- Interactive map of Rising Star Casino Resort
- Location: Rising Sun, Indiana; 777 Rising Star Casino;
- Opened: October 1996
- Gaming space: 40,000 sq ft (3,700 m^{2})
- Casino type: Riverboat
- Owner: Full House Resorts
- Previous names: Grand Victoria Casino & Resort
- Website: risingstarcasino.com

= Rising Star Casino Resort =

Casino and hotel in Indiana, US

Rising Star Casino Resort (previously the Grand Victoria Casino & Resort) is a riverboat casino and hotel in Rising Sun, Indiana, US, owned and operated by Full House Resorts.

==History==
The Indiana Gaming Commission in June 1995 selected a Hyatt-affiliated project in Rising Sun to receive a riverboat gaming license.
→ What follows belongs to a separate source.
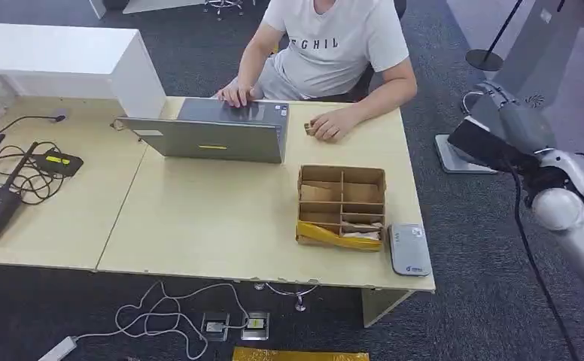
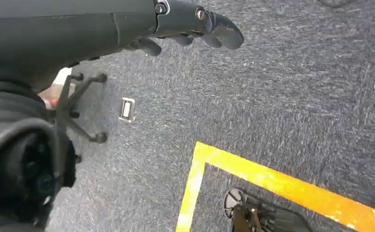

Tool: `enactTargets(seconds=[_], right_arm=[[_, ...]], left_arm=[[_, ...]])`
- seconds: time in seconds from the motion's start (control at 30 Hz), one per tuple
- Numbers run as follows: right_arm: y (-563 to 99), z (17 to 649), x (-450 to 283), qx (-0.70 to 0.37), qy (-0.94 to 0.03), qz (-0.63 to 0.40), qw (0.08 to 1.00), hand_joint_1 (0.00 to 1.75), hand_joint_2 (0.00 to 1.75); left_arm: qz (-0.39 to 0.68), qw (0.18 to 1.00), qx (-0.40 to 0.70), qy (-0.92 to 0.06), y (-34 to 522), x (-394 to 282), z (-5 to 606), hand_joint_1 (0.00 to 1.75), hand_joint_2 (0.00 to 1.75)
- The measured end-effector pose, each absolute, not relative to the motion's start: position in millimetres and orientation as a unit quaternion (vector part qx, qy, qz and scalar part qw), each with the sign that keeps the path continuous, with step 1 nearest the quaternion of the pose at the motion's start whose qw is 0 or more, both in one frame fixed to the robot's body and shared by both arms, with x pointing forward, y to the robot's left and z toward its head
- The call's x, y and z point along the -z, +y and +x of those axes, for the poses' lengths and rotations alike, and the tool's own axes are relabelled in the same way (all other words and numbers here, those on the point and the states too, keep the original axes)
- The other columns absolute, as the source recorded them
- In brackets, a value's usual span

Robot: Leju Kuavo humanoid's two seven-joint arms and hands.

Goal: Pass the card to the sensor for recognition and then transmit it.

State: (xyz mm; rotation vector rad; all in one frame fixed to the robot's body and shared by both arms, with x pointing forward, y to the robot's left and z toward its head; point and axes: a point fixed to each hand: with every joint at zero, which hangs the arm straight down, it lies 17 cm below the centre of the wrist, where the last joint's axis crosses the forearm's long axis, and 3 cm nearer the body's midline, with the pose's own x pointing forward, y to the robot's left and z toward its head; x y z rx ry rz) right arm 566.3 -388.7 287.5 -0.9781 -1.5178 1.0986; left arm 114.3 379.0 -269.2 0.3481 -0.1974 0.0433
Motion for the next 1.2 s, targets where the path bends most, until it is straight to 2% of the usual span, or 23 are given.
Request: enactTargets(seconds=[0.4,0.8,1.2], right_arm=[[-440,525,-237,-0.439,-0.588,-0.431,0.526,0.00,1.75],[-423,490,-215,-0.469,-0.579,-0.459,0.484,0.00,1.75],[-399,470,-193,-0.476,-0.584,-0.445,0.484,0.00,1.75]], left_arm=[[0.173,0.980,-0.027,-0.093,379,269,113,0.00,0.00],[0.180,0.979,-0.030,-0.089,383,269,111,0.00,0.00],[0.185,0.979,-0.034,-0.082,383,269,109,0.00,0.00]])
The Grand Victoria II casino opened in October 1996.

The Grand Victoria opened a 200-room hotel and an entertainment pavilion in July 1997, with a grand opening ceremony hosted by Robin Leach and Rich Little.

Hyatt decided in 2006 to sell the Grand Victoria. In 2011, Full House Resorts purchased the property for $43 million, and renamed it as the Rising Star Casino Resort.

A second hotel with 104 rooms, the $8-million North Star Tower, was opened at the site in December 2013.

In 2021 Rising Star partnered with WynnBET to launch a mobile betting platform, which partnered with the Cincinnati Reds to make team promotions available to users.

In February 2026, Indiana lawmakers passed a bill seeking to relocate the casino to a different county.